Ve bütün canlıları sudan yaratan Allah'tır; öyle ki, kimi karnı üzerinde sürünür, kimi iki ayağı, kimi de dört ayağı üzerinde yürür. Allah dilediğini yaratır; çünkü O, gerçekten de her şeye kadirdir. Nur Suresi/45
Bir damla suyla yıkamak istersen gönlünü, sevdiğin bir yanağın üzerinde gezdir parmaklarını…
İnceden bir sızı kaplasın içini önce sonra gamzelerine doluşunu seyret her damlanın…
Yüreğin su gibi aksın avuçlarının arasından ve sen abın buharlaşmasına mani hâllerle hâllenme.
Ab-ı hayat ol cismini gösteren sırrın tenhasında, hırçın olma ki, hırsın darmadağın etmesin temaşanı.
Ki bütün canlıları merhametine mazhar olsunlar diye su gibi akıttı Hâlik!
İçlerinden yalnızca sana insan suretini layık gördü, gönül sarayını inşa etti, imar etmeni ima etti.
Artık kararı sen vereceksin ey âşık, dalgaların boyunu aşıp yıkacak mı bedenini yoksa billur pınarlar gibi yıkayacak mı yüreğini?
Bir cesetten mi ibaret kalacaksın yahut için dışına çıkıp rayihasıyla gülzarı mı kıskandıracak?
Unutma ki kararı sana bıraktı seni bir damladan halkeden!

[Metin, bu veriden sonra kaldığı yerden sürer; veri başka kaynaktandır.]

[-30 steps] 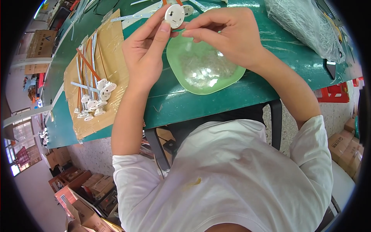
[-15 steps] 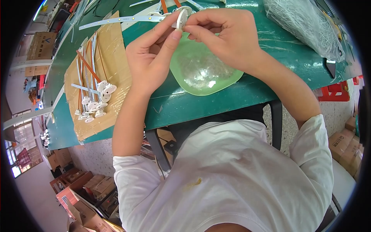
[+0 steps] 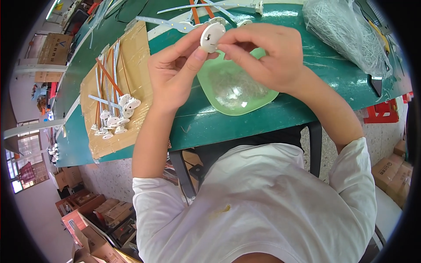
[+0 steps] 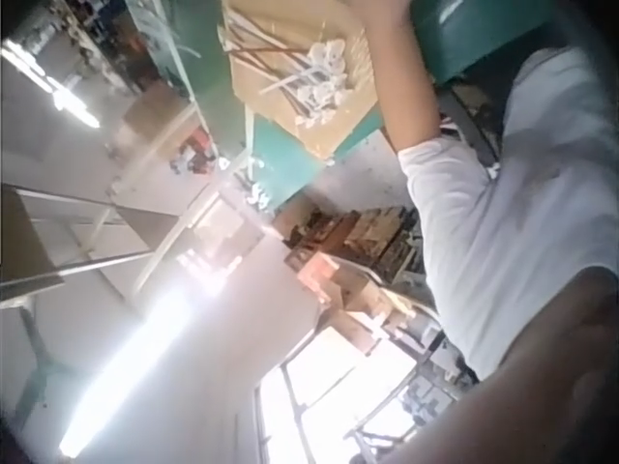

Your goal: Assembling LED lighting components by attaching plastic circular bases to individual LED light strips.

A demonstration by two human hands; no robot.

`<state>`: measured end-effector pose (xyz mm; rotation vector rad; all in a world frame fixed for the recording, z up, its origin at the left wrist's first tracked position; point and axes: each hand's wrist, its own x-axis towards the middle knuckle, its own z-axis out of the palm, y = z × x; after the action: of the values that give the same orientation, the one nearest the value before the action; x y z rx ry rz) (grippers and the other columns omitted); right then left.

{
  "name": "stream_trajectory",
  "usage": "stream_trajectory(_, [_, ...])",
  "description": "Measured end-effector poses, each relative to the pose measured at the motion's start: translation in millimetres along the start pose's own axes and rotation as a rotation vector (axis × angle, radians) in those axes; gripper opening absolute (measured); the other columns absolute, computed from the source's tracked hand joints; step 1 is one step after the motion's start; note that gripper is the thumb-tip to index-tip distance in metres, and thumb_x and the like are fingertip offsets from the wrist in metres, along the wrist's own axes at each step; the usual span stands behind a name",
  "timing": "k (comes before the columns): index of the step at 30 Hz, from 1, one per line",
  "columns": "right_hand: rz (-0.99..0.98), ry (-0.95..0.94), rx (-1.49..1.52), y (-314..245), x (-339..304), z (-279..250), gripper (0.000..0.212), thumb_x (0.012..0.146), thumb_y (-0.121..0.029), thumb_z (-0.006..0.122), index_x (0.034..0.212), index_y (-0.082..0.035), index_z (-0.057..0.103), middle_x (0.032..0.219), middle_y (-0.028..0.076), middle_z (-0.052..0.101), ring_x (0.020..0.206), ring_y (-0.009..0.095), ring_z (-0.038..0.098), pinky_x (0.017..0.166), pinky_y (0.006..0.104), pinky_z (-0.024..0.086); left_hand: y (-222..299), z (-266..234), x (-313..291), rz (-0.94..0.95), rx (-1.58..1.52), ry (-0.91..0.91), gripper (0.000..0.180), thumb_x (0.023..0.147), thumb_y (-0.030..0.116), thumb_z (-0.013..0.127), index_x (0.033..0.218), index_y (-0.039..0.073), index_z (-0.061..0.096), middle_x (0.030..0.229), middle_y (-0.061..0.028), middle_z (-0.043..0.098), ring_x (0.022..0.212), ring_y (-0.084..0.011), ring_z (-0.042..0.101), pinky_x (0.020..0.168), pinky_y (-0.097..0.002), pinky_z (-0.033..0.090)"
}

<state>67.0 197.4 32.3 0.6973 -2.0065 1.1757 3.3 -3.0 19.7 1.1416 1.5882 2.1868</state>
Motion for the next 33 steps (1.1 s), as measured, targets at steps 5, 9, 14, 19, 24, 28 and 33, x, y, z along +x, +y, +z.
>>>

Karnının üzerine yürümeye meyledersen darıltırsın Sahibini, zira öyle olması gerekenler başka damlaların harmanı.
Sen ayaklarından bile vazgeç ki, yüreğine bağ olmasınlar da âlemden âleme uçabilesin.
Öyle bir aşkla bağlan ki özüne, kimse canına bakıp bir damlacık diyemesin…
Ummanların, deryaların, okyanusların hayretine düşür cihanı damlanın seyrinde…
Kadehinin topraktan, içindekinin sudan ibaret görünmesine aldırma, sen hil’atından çok daha değerlisin…
Sana giydirilene kanıp tek başına bir damla kalmanın derdine düşme…
Birleştir damlanı ummanla, korkma senin de damlan onca damlanın arasında zayi edilmez, yeter ki damlan imbikten geçecek saflıkta düşsün okyanusa…
O zerre kadar iyiliği ihmal etmez, üzülme.
Sonra ko Fuzuli söylesin, ansın gülzarını…
Suya virsün bâğ-bân gül-zârı zahmet çekmesün
Bir gül açılmaz yüzün tek virse min gül-zâra su
(Bahçıvan gül bahçesini sele versin, boşuna yorulmasın; çünkü bin gül bahçesine su verse de senin yüzün gibi bir gül açılmaz.)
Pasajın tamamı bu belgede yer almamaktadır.